Die Grenzen von Kohlemikrofonen

Die Qualität der Kohlemikrofone war nicht so toll. Und sie waren sehr empfindlich. Aber mit der Batterie konnte man die Schallschwingungen verstärken. Man nahm die Mikrofone erst fürs Telefon. In Kohlemikrofonen für Hörgeräte war die Art der Kohlebrösel etwas anders als in Mikrofonen für Telefone; doch das führt hier zu weit.

Kohlemikrofone waren auch in Hörgeräten nicht toll. Deshalb benutzten die Leute weiter Hörrohre, Hörgeräte setzten sich erst nach und nach durch. Hörgeräte mit Kohlemikrofonen halfen höchstens bei leichter bis mittlerer Schwerhörigkeit. Die Frequenzen, die die Mikrofone verstärkten, waren sehr begrenzt. Und durch die Kohlebrösel auf der Membran klang alles kratzig.

Um die Power des Schalls noch zu erhöhen, nahm man bei Hörgeräten einfach mehrere Kohlemikrofone, um mehr Verstärkung zu bekommen. Bis zu vier Mikrofone wurden parallelgeschaltet.

Warum Edison kein Hörgerät erfand

Thomas Alva Edison war zwar irgendwann fast taub. Dennoch hat er sich kein Hörgerät erfunden und auch keins benutzt. Aber er hatte die Idee, einen Apparat zu bauen, mit dem Schwerhörige hören können. 1878 hat er in einem Interview mit einer Zeitung davon erzählt. Dann sollen 600 Leser der Zeitung Briefe geschrieben haben, in denen stand, dass Edison den Apparat bitte bald bauen soll.

Illustration zum Artikel „Dose mit Kohlebröseln - Thomas Alva Edison und das Kohlemikrofon, Technik-Geschichte Teil 5“ auf die-hörgräte.de

Edison war auch Geschäftsmann, später auch Millionär. Die große Nachfrage nach dem Apparat sprach für ein gutes Geschäft. Daher gab Edison zwei seiner Mitarbeiter den Auftrag, den Apparat zu entwickeln. Doch dann hat er das gestoppt, weil er dachte, der Apparat könnte gefährlich sein und eine Schwerhörigkeit noch verschlimmern.

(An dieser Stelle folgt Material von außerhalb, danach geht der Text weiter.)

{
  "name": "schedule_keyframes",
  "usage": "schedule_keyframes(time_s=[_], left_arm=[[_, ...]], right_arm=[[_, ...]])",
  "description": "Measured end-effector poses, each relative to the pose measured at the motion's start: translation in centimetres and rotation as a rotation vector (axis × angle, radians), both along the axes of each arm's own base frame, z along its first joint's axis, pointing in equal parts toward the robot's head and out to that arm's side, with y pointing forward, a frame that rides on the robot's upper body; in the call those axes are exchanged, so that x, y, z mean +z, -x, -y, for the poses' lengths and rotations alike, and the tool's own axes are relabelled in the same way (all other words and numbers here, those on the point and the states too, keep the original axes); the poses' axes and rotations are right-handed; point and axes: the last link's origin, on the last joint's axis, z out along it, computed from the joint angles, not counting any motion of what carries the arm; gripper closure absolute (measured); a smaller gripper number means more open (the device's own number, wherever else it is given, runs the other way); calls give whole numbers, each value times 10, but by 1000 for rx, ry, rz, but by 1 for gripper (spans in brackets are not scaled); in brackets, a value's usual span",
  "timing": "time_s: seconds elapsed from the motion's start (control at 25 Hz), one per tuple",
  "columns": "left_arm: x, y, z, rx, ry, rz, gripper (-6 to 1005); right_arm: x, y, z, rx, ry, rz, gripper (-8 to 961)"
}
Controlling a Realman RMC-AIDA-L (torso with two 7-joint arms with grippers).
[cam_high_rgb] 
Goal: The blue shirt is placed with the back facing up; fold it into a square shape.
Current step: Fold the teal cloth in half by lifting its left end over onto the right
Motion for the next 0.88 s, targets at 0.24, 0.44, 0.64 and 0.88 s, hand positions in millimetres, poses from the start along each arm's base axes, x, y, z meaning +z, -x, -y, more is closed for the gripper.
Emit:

Außerdem wird erzählt, dass Edison selbst gar nicht besser hören wollte, als er es konnte. Ohne Gehör konnte er sich besser konzentrieren, und viele Menschen wollte er ohnehin nicht um sich haben. Er wollte lieber arbeiten.

Der etwa 15 Jahre alte Thomas Alva Edison und das Kohlemikrofon von einem Hörgerät

PS 1: Die Fotos zeigen den etwa 15 Jahre alten Thomas Alva Edison und das Kohlemikrofon von einem Hörgerät.

PS 2: Auch für diesen Artikel habe ich u. a. das Buch „Die Hand am Ohr. Eine kleine Geschichte der Hörakustik“ von Rainer Hüls genutzt.